Work order - Your answer must be only the lines below from the one containing "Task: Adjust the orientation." through the one containing "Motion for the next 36", copied exactly, with the pictures left out.
(Beginning of Data shown)
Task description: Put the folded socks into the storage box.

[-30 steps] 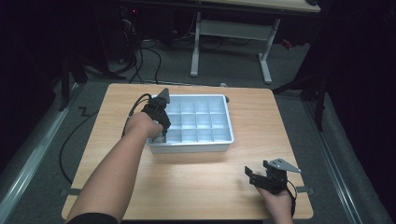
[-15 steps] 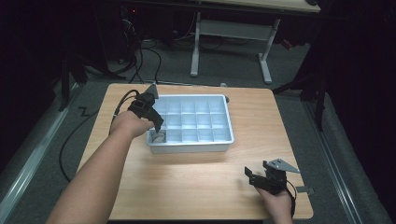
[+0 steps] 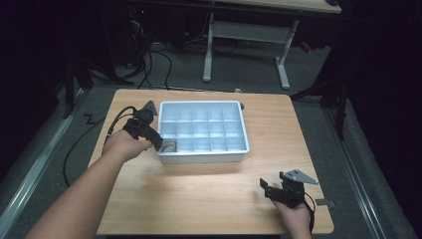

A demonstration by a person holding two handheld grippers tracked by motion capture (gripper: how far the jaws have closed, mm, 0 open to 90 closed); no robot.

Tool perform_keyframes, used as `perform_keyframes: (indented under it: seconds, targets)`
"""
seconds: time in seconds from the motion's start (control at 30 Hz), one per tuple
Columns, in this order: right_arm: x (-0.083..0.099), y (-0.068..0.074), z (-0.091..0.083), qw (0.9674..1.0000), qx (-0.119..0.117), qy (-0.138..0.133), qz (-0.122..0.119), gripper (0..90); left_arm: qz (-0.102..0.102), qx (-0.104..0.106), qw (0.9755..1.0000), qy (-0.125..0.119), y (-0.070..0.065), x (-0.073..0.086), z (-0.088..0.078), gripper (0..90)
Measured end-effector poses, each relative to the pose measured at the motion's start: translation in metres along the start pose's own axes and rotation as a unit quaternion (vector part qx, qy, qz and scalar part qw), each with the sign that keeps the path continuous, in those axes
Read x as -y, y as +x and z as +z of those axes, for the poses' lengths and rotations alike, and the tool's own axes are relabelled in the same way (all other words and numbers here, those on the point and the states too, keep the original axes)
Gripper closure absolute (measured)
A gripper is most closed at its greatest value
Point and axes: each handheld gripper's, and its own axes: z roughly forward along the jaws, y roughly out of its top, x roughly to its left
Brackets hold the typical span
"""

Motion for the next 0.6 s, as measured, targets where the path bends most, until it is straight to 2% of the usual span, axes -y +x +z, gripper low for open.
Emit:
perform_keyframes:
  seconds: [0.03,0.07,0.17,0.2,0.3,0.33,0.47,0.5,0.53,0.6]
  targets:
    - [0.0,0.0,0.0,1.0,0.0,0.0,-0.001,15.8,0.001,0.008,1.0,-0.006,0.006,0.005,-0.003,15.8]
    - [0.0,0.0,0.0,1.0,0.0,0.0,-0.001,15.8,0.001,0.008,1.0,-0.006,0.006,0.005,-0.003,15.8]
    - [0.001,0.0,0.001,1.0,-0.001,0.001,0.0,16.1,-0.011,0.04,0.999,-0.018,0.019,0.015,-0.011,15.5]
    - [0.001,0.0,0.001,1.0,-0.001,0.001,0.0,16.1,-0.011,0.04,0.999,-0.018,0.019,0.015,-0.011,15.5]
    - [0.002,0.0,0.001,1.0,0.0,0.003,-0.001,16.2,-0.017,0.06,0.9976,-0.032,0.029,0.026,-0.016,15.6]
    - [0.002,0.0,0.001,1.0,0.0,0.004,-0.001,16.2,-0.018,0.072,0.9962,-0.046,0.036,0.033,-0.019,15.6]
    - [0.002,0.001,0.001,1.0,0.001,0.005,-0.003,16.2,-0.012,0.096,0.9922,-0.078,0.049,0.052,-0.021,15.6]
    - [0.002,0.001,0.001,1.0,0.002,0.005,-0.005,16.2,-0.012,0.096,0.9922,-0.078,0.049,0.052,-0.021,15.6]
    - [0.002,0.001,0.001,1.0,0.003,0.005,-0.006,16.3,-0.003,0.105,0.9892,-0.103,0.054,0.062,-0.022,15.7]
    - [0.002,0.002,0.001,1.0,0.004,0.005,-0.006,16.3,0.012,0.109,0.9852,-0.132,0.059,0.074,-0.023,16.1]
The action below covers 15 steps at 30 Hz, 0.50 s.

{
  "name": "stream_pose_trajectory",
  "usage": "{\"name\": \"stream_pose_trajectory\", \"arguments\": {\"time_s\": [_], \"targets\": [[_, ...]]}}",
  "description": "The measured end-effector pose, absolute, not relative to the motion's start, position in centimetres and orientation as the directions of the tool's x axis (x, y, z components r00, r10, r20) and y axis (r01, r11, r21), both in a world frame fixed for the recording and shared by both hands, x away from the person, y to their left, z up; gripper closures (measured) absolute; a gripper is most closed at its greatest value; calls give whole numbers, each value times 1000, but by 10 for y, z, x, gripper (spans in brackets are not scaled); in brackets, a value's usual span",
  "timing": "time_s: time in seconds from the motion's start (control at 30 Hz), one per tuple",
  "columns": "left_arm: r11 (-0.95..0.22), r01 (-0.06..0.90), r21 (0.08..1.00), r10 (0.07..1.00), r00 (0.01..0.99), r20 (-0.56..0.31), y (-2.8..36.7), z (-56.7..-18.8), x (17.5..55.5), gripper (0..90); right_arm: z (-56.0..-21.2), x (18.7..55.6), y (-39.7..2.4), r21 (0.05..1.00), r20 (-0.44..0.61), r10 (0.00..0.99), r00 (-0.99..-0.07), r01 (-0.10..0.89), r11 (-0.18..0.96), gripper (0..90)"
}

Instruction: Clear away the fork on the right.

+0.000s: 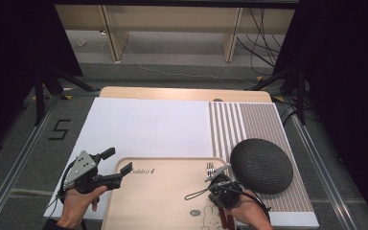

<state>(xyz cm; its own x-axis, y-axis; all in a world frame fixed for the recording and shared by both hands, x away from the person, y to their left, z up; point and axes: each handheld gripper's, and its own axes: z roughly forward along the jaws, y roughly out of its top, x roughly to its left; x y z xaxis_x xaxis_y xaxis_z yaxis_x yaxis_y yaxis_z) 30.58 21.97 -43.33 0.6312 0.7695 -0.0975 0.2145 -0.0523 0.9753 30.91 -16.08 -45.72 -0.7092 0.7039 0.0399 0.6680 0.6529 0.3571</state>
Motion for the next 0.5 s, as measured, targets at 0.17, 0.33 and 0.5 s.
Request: {"name": "stream_pose_trajectory", "arguments": {"time_s": [0.17,0.33,0.5], "targets": [[-51,216,975,771,629,-100,220,-433,306,176,-457,310,-166,357,43,711,-702,675,645,900],[-51,216,975,771,629,-99,220,-433,306,175,-456,311,-169,359,44,715,-698,679,640,900],[-51,216,975,771,630,-100,220,-433,306,176,-454,311,-171,383,78,715,-695,683,622,772]]}}
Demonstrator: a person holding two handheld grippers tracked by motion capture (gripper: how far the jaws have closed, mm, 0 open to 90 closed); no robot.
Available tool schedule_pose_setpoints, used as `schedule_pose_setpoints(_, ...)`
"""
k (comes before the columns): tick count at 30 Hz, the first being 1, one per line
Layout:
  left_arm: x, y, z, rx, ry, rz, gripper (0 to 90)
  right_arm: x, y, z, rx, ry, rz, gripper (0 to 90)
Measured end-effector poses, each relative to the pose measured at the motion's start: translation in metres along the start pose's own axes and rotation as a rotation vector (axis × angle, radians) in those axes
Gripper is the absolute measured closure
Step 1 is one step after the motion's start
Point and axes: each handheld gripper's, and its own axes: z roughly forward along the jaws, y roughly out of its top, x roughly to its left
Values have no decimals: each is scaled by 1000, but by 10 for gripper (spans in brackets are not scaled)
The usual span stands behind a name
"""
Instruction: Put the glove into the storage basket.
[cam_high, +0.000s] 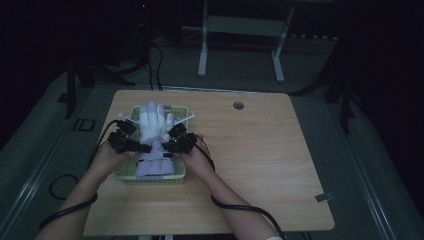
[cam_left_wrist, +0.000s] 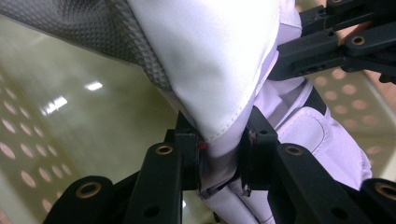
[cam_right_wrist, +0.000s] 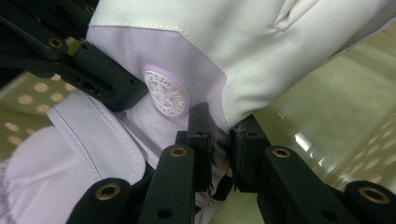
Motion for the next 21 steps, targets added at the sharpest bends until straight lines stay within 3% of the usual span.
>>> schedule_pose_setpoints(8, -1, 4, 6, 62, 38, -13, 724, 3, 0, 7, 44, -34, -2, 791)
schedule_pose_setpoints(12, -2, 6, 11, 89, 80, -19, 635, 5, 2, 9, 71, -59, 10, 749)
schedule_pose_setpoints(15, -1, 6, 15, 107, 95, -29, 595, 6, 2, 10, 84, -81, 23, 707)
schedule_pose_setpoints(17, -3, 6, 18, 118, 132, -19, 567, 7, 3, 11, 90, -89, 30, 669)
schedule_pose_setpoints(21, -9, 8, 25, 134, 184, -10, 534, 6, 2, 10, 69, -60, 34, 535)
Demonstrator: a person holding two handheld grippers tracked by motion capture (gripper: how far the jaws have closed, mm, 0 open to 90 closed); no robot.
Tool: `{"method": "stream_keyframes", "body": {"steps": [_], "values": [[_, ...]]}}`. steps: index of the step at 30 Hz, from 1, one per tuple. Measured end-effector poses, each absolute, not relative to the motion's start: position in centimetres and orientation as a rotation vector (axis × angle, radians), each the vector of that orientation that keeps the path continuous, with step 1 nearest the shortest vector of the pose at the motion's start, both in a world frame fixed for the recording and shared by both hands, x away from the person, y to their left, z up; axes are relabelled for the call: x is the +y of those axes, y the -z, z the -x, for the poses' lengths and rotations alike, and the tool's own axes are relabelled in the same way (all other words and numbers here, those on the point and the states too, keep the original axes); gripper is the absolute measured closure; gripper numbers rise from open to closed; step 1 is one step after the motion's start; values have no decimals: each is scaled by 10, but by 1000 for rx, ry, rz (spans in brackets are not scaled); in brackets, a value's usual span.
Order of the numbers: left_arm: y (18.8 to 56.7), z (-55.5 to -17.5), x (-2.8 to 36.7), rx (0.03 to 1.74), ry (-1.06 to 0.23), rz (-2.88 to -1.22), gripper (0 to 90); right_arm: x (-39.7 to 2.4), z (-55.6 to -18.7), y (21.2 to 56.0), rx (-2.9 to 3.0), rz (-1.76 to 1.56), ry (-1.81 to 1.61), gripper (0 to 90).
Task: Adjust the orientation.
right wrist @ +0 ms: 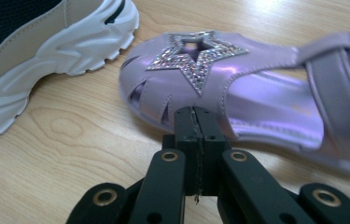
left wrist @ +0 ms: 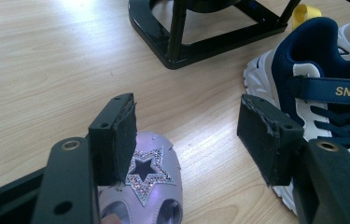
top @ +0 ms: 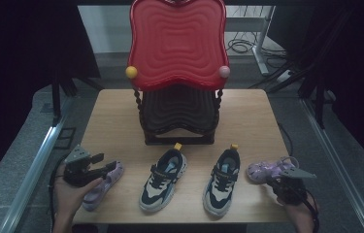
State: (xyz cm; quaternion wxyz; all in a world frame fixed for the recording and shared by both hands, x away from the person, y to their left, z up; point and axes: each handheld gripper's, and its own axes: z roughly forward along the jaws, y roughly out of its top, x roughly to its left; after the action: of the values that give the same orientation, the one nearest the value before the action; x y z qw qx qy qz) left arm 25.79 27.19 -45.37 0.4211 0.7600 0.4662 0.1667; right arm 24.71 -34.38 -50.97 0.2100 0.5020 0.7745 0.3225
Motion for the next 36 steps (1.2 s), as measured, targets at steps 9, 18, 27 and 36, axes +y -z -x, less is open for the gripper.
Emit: {"method": "stream_keyframes", "body": {"steps": [9, 18, 27, 36], "values": [[451, -257, 278, 1182, -428, -1890, 382, -319, -259, 510, 2146, -1374, -888, 899], [454, -259, 274, 1170, -409, -1911, 380, -302, -270, 513, 2091, -1400, -818, 900], [455, -260, 274, 1170, -402, -1914, 380, -290, -279, 516, 2021, -1425, -793, 899], [454, -259, 274, 1165, -399, -1914, 381, -305, -269, 495, 1948, -1389, -972, 899]]}}
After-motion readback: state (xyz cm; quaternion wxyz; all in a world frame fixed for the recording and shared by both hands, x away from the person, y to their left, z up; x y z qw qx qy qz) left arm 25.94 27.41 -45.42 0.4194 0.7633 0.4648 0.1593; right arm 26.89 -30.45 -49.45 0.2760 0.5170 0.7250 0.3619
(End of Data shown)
Written answer -
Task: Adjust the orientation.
right wrist @ +0 ms: 
left wrist @ +0 ms: 
top @ +0 ms: 
State: (xyz cm; quaternion wxyz; all in a world frame fixed for the recording and shared by both hands, x away from the person, y to their left, z up; point and axes: each handheld gripper's, and its own axes: z roughly forward along the jaws, y roughly out of its top, x roughly to its left; after the action: of the values that give the same orientation, the one nearest the value before the action; x y z qw qx qy qz) left arm 25.79 27.19 -45.37 0.4211 0.7600 0.4662 0.1667; right arm 24.71 -34.38 -50.97 0.2100 0.5020 0.7745 0.3225
Motion for the next 36 steps (1.2 s), as measured, targets at steps 9, 18, 27 and 36, axes +y -z -x, less is open for the gripper.

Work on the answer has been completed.